You don’t have to, though — you just need to accept and embrace it.
The good, the bad, and the otherwise.
The past, the present, and the future.
Decisions they’ve made, mistakes they’ve made, triumphs they’ve enjoyed.
It’s all part of them, all that made them who they are today, all that brought them into your life.
There are decisions you probably wish you’d made differently, and ones that they wish they’d made differently — but, we cannot change the past, we can only learn from it and accept that it is part of us.
It doesn’t define us, though. We get the opportunity to define ourselves every single day.
By suspending judgment for what someone has done in the past, probably before you were even around, you can see them through a clearer light and develop a more natural and healthy form of love.

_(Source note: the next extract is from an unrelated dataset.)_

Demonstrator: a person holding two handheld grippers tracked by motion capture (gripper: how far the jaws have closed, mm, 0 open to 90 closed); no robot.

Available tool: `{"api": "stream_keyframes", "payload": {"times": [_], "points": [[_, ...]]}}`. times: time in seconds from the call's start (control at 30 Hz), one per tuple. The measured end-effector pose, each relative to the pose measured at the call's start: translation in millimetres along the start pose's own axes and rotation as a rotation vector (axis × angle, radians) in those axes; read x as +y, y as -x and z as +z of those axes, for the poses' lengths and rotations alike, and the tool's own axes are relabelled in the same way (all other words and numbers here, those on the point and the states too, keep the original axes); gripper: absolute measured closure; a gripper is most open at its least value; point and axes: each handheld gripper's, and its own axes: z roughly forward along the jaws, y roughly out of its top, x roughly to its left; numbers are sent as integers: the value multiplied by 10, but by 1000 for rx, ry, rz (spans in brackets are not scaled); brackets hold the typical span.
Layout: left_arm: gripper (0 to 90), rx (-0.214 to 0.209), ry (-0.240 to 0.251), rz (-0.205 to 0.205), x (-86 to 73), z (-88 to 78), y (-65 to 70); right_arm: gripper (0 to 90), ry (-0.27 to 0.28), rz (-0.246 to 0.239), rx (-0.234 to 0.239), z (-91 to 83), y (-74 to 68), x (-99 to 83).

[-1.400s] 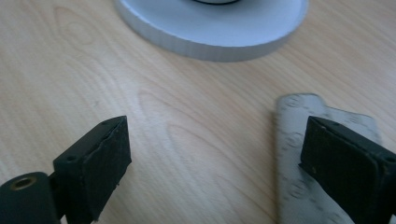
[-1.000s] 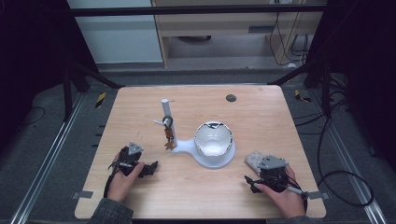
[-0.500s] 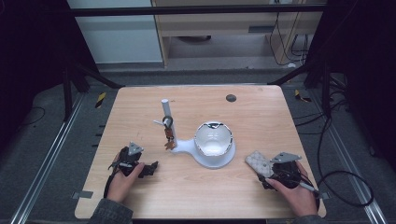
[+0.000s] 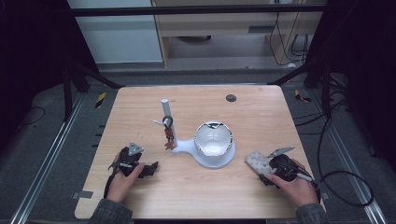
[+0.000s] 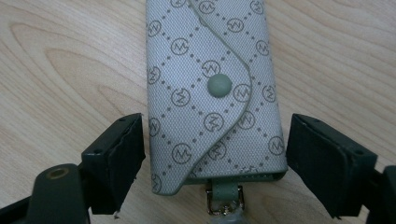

Many people think that in order to maintain a relationship, they need to sacrifice parts of themselves.
Sacrifice wants, needs, desires, ambitions, dreams, hobbies, passions…
In reality, just the opposite is true — or at least, it should be.
If you start sacrificing the things that make you, well…, you’re quite literally taking away some of the things that drew your partner to you in the first place.
They fell in love with how ambitious you were. How driven you were. How you lit up when you did the things you loved.
Why, then, would they want that part of you to go away?
Sacrificing parts of yourself can make you less happy, less vibrant, and less connected to yourself and the people around you.
How can you build a strong and healthy relationship off of that foundation?
You can’t, and a good partner wouldn’t ask you to.